Right now I'm trying to learn clojure, and write 2d arcade game with it.
I've encountered similar problems (almost everything should be passed almost everywhere), but I think this is actually good thing to choose what part of game can change what beforehand.
My architecture (so far - it's in early planning stage):
2 threads (physic and logic thread going 10 Hz and graphic thread going as fast as it can drawing world)
objects are struct-maps with fields position, animation frame, life etc (all fields are functions of time, and can change between physic thread turns, but not in one physic thread turn).
Graphic thread just gets time and for each visible object draws it at current position (calculated from time by objects position function). So movement should be smooth and not dependent on frame rate.
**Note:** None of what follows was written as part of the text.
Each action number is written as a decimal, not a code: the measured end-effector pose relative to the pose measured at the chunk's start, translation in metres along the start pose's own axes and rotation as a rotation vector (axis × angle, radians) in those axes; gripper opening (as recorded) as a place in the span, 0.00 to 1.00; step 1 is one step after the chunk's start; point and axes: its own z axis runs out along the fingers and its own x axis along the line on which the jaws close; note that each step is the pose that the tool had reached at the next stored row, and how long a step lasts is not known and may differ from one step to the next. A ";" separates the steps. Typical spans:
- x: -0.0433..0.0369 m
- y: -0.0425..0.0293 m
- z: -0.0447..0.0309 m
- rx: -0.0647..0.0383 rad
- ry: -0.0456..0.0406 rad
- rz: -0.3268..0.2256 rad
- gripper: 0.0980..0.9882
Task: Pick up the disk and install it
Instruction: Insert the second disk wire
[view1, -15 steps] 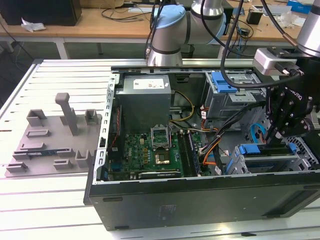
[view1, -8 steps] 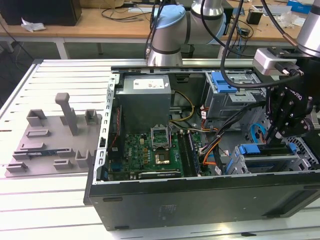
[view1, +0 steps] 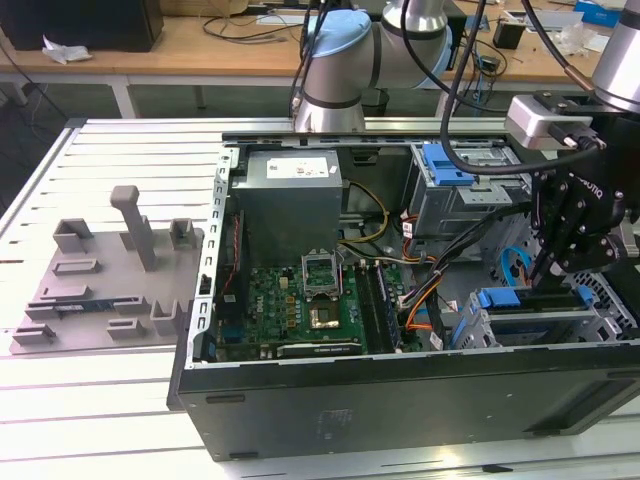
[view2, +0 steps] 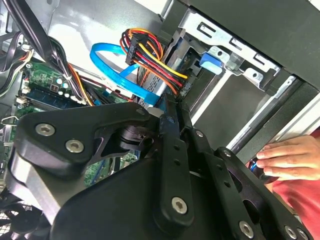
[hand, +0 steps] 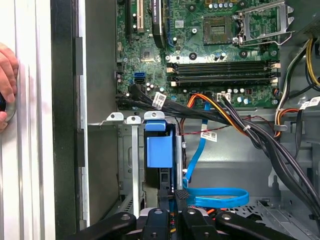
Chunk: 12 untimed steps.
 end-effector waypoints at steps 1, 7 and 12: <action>0.0000 0.0000 0.0000 0.000 0.0000 0.000 0.07; 0.0004 0.0000 0.0002 0.000 -0.0001 0.000 0.07; 0.0008 0.0000 -0.0021 0.000 -0.0002 0.000 0.07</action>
physic thread in response to player input calculates new functions for objects (only for X next turns). These new functions are encapsulated in event objects, that are added to events priority queue.
On each turn (of physic thread) events for that thread are executed - each event takes set of game objects (not always all objects) and time and returns changed set of game ojects.
In C++ this will be much easier to write at first (no hard thinking needed:)), but later it could become nightmare to change because of side effects.
I know it's over the top, but it's to try sth different for once. Also - multithreading is because my earlier games was in one thread, and I've always had problems with consistent framerate - some frames was longer, some shorter. When I tried considering last frame duration as multipilier, game became not stable (too long frame and bullets will fly throught the wall, etc).
And networked game is difficult to get right with nonuniform duration of frames. So I try to see if this will be better.
What's for sure overenginered is using function of time instead of simple numbers for positions. But that is just to make it different.
I definitely consider it an overreaction to call the described approach over-engineering. Separating simulation and presentation in to separate threads is common and very practical in many games (2d or 3d). It is also common and easy to support a single threaded mode that just runs both simulation and presentation update from one thread. The single threaded mode can make debugging certain issues much easier, but it is rare to have a desire to ship single threaded.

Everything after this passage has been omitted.